■ Task statement ■
Report, word for word, every line of the material that contains "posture".

↓↓↓

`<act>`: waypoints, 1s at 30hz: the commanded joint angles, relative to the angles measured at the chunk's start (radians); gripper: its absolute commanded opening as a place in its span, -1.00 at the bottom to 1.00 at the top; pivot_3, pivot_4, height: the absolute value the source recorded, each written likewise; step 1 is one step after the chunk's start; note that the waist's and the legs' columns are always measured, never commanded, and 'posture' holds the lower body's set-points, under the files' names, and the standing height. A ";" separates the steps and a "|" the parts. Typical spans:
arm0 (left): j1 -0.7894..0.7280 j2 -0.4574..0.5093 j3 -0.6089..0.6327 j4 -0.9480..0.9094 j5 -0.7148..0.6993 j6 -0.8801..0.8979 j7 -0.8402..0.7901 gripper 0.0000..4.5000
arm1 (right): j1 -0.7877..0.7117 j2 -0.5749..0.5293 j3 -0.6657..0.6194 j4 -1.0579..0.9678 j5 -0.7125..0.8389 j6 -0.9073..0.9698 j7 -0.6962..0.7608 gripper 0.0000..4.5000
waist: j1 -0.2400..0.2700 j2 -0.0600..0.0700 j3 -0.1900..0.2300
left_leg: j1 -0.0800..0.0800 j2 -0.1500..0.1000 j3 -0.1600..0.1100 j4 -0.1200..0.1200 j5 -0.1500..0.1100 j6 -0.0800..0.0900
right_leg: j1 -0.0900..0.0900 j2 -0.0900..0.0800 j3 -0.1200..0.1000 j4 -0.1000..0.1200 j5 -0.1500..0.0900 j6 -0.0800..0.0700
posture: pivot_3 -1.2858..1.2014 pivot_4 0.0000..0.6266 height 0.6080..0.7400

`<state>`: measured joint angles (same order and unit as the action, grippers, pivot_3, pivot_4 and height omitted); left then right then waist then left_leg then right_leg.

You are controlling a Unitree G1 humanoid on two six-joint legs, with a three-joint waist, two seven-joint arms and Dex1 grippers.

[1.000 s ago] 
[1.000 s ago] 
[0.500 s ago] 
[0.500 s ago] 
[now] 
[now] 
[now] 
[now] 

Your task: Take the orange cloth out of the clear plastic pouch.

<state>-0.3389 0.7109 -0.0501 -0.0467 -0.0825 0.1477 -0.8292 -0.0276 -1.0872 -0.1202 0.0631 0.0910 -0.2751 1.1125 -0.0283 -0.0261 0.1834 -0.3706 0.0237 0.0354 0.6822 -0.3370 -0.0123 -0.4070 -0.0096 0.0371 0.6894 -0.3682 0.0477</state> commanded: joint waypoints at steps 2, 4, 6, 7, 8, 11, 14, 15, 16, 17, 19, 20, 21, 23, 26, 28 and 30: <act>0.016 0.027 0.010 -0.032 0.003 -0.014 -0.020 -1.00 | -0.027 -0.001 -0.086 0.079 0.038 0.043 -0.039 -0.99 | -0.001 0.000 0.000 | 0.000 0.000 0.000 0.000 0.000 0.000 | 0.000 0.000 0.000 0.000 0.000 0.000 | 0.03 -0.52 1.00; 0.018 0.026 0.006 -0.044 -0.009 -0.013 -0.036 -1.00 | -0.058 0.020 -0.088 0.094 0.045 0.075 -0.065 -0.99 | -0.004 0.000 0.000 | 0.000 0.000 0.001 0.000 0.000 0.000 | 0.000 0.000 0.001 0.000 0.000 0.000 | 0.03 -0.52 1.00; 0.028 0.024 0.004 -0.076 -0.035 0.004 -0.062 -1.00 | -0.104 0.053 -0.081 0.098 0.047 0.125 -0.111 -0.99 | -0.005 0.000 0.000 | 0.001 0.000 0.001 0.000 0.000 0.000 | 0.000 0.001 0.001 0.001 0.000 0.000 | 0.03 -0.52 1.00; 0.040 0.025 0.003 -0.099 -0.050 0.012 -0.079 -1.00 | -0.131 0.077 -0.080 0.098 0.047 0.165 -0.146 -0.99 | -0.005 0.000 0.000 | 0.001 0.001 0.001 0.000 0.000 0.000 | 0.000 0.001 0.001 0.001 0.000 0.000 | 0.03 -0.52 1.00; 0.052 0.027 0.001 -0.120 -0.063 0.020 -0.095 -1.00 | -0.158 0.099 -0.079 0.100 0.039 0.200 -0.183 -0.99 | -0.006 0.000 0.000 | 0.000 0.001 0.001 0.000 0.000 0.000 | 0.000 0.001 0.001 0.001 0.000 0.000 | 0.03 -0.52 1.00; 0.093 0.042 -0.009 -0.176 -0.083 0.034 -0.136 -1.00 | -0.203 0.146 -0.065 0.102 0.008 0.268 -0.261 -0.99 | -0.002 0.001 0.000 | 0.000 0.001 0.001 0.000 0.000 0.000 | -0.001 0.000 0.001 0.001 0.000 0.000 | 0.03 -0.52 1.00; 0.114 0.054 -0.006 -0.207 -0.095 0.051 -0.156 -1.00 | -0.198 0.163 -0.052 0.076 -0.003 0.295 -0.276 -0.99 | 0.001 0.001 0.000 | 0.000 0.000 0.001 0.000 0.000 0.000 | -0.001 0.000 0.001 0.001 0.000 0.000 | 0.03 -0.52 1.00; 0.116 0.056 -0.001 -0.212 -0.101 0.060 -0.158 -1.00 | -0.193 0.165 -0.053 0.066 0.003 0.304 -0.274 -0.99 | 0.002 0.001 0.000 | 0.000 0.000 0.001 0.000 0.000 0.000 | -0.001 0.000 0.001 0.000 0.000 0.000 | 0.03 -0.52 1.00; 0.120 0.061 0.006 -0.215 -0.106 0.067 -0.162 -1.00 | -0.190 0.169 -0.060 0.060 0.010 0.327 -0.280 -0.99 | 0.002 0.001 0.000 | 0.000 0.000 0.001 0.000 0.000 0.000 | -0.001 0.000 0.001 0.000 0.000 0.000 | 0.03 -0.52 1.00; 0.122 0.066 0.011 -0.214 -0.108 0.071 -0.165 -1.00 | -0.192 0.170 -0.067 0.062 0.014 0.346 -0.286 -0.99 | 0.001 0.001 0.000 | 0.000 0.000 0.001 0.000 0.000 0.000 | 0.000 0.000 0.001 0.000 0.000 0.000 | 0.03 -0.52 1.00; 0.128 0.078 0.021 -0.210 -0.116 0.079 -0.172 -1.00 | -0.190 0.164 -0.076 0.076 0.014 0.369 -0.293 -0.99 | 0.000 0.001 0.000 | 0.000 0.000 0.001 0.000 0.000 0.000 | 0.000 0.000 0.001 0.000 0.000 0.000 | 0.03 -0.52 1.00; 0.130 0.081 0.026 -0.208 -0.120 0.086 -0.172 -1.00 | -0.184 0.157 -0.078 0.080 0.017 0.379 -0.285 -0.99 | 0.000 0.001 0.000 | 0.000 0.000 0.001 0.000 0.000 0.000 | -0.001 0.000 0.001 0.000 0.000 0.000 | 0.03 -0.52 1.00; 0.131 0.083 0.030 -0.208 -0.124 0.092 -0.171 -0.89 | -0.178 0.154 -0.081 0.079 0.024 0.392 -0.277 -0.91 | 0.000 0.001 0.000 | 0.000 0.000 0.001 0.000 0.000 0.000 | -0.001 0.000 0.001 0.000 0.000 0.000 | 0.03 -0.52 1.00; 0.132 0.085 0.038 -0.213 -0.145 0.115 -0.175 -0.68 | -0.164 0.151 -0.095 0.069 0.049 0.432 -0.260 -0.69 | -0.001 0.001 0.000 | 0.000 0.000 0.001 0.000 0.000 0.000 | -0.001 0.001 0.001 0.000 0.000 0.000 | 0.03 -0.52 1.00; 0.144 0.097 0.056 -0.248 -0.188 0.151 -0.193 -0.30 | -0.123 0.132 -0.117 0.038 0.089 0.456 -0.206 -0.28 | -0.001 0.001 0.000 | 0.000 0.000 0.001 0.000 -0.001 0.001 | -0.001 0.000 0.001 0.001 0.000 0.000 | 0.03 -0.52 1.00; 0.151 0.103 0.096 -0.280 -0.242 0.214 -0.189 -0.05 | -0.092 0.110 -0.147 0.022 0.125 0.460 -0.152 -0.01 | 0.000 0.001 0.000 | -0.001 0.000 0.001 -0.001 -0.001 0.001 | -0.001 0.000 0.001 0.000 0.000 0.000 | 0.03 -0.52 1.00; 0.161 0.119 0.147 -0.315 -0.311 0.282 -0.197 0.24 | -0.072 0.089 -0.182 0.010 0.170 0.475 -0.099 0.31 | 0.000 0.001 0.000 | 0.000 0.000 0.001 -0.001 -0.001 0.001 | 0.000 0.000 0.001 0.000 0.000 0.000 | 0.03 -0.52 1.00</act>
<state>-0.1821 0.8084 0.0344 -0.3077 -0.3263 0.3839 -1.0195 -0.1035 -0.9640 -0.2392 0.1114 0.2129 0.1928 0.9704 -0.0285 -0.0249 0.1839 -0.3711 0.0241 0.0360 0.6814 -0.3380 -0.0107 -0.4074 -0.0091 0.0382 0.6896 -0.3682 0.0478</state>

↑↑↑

■ Written answer ■
`<act>`: waypoints, 1s at 30hz: the commanded joint angles, relative to the angles measured at the chunk's start (radians); gripper: its absolute commanded opening as a place in its span, -1.00 at the bottom to 1.00 at the top; pivot_3, pivot_4, height: the absolute value the source recorded, each written likewise; step 1 is one step after the chunk's start; note that the waist's and the legs' columns are always measured, never commanded, and 'posture' holds the lower body's set-points, under the files' names, and the standing height. A ";" separates the steps and a "|" the parts. Typical spans:
posture: pivot_3 -1.2858..1.2014 pivot_4 0.0000..0.6266 height 0.6080..0.7400

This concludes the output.